→ **WHAT THE TASK ASKS**: All of the data should be restated exactly as it stands.

→ **RECORDS FOR PROCESSING**:
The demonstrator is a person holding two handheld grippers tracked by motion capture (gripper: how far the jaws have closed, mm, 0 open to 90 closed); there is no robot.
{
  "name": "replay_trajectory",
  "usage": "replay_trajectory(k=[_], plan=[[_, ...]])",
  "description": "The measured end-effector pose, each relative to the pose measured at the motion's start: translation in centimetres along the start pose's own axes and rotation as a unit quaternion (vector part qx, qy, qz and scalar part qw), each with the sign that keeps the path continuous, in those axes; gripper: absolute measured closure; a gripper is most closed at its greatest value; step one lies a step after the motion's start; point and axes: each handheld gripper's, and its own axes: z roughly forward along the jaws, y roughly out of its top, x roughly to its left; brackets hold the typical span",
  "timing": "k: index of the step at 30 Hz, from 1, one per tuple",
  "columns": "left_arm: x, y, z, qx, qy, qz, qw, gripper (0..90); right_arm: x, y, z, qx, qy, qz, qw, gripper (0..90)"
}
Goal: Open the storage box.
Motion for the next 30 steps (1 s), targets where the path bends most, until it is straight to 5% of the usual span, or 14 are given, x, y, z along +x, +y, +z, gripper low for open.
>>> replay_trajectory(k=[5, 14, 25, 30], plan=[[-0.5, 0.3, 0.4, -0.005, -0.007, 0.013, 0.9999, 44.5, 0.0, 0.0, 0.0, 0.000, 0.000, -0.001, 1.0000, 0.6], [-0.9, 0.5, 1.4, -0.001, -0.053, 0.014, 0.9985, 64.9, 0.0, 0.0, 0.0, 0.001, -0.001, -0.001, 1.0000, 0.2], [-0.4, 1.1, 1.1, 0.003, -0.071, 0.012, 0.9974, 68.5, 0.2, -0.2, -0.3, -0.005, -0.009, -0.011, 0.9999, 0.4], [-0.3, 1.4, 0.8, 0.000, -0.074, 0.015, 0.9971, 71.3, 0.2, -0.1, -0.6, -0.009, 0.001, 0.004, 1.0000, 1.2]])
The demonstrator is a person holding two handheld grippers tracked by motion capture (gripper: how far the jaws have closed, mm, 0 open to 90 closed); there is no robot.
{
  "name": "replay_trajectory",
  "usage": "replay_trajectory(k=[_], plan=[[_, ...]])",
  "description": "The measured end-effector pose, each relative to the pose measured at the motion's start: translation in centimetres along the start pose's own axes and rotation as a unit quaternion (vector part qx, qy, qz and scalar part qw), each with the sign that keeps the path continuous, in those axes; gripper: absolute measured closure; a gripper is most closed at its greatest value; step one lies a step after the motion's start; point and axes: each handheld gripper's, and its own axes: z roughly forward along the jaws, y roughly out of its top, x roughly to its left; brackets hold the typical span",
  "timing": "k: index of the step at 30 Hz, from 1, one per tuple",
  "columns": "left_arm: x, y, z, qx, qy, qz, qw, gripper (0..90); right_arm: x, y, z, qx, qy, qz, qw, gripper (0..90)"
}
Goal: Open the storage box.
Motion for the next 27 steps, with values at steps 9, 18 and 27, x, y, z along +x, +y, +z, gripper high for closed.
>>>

→ **ANSWER TO THIS TASK**:
The demonstrator is a person holding two handheld grippers tracked by motion capture (gripper: how far the jaws have closed, mm, 0 open to 90 closed); there is no robot.
{
  "name": "replay_trajectory",
  "usage": "replay_trajectory(k=[_], plan=[[_, ...]])",
  "description": "The measured end-effector pose, each relative to the pose measured at the motion's start: translation in centimetres along the start pose's own axes and rotation as a unit quaternion (vector part qx, qy, qz and scalar part qw), each with the sign that keeps the path continuous, in those axes; gripper: absolute measured closure; a gripper is most closed at its greatest value; step one lies a step after the motion's start; point and axes: each handheld gripper's, and its own axes: z roughly forward along the jaws, y roughly out of its top, x roughly to its left; brackets hold the typical span",
  "timing": "k: index of the step at 30 Hz, from 1, one per tuple",
  "columns": "left_arm: x, y, z, qx, qy, qz, qw, gripper (0..90); right_arm: x, y, z, qx, qy, qz, qw, gripper (0..90)"
}
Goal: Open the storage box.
Motion for the next 30 steps (1 s), targets where the path bends most, until it is straight to 5% of the usual span, or 14 are given, x, y, z along +x, +y, +z, gripper low for open.
>>> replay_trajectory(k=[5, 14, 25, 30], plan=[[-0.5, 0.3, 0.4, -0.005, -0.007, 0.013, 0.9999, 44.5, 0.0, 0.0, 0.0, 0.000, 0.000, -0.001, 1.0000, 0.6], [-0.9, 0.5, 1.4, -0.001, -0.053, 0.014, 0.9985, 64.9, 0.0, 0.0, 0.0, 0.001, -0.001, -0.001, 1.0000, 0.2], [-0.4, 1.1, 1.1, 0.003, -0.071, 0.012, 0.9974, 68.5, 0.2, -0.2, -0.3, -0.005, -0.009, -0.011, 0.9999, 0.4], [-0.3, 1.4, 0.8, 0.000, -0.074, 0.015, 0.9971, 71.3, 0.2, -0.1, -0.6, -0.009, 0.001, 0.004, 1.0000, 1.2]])
The demonstrator is a person holding two handheld grippers tracked by motion capture (gripper: how far the jaws have closed, mm, 0 open to 90 closed); there is no robot.
{
  "name": "replay_trajectory",
  "usage": "replay_trajectory(k=[_], plan=[[_, ...]])",
  "description": "The measured end-effector pose, each relative to the pose measured at the motion's start: translation in centimetres along the start pose's own axes and rotation as a unit quaternion (vector part qx, qy, qz and scalar part qw), each with the sign that keeps the path continuous, in those axes; gripper: absolute measured closure; a gripper is most closed at its greatest value; step one lies a step after the motion's start; point and axes: each handheld gripper's, and its own axes: z roughly forward along the jaws, y roughly out of its top, x roughly to its left; brackets hold the typical span",
  "timing": "k: index of the step at 30 Hz, from 1, one per tuple",
  "columns": "left_arm: x, y, z, qx, qy, qz, qw, gripper (0..90); right_arm: x, y, z, qx, qy, qz, qw, gripper (0..90)"
}
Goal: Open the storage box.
Motion for the next 27 steps, with values at steps 9, 18 and 27, x, y, z along +x, +y, +z, gripper high for closed.
>>>

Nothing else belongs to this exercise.